**Work to be completed**
Copy out again, unchanged, the listing below from the line that has "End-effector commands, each" through the line that has "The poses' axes".

------

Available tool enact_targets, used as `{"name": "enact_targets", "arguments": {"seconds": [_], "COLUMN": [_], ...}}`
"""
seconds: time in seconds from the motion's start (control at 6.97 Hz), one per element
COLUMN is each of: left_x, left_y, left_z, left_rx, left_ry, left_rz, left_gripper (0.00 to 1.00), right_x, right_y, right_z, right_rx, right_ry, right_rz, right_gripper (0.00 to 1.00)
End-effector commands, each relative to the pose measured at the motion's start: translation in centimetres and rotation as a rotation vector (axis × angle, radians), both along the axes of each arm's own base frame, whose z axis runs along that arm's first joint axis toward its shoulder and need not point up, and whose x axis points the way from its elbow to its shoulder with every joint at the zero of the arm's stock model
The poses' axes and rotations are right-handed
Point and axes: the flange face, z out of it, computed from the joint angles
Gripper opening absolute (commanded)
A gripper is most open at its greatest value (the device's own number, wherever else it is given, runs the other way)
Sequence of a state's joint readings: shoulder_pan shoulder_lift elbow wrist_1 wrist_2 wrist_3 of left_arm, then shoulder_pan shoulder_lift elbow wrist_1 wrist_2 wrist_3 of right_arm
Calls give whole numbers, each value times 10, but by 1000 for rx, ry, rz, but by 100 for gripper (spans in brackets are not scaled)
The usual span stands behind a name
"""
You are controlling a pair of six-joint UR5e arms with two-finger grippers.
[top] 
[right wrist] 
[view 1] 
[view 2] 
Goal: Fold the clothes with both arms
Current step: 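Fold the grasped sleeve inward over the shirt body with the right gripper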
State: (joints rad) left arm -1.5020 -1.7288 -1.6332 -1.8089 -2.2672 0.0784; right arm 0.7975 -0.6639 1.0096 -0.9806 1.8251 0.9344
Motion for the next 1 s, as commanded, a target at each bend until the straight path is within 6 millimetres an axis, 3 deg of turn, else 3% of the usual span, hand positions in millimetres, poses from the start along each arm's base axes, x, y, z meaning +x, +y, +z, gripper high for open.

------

**Problem solution**
End-effector commands, each relative to the pose measured at the motion's start: translation in centimetres and rotation as a rotation vector (axis × angle, radians), both along the axes of each arm's own base frame, whose z axis runs along that arm's first joint axis toward its shoulder and need not point up, and whose x axis points the way from its elbow to its shoulder with every joint at the zero of the arm's stock model
The poses' axes and rotations are right-handed

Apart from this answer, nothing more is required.